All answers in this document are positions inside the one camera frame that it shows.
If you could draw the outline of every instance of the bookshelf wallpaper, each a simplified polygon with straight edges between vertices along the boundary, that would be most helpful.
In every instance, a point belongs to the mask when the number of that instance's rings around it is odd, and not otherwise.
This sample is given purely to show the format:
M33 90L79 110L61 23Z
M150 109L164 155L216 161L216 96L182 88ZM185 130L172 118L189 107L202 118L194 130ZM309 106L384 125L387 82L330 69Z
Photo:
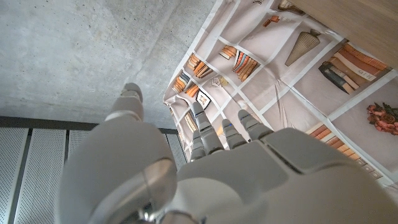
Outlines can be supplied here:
════════════════════
• _YOUR TASK_: Please say how many lines in the entries hold the string "that". Give only the number.

• _FINAL ANSWER_: 3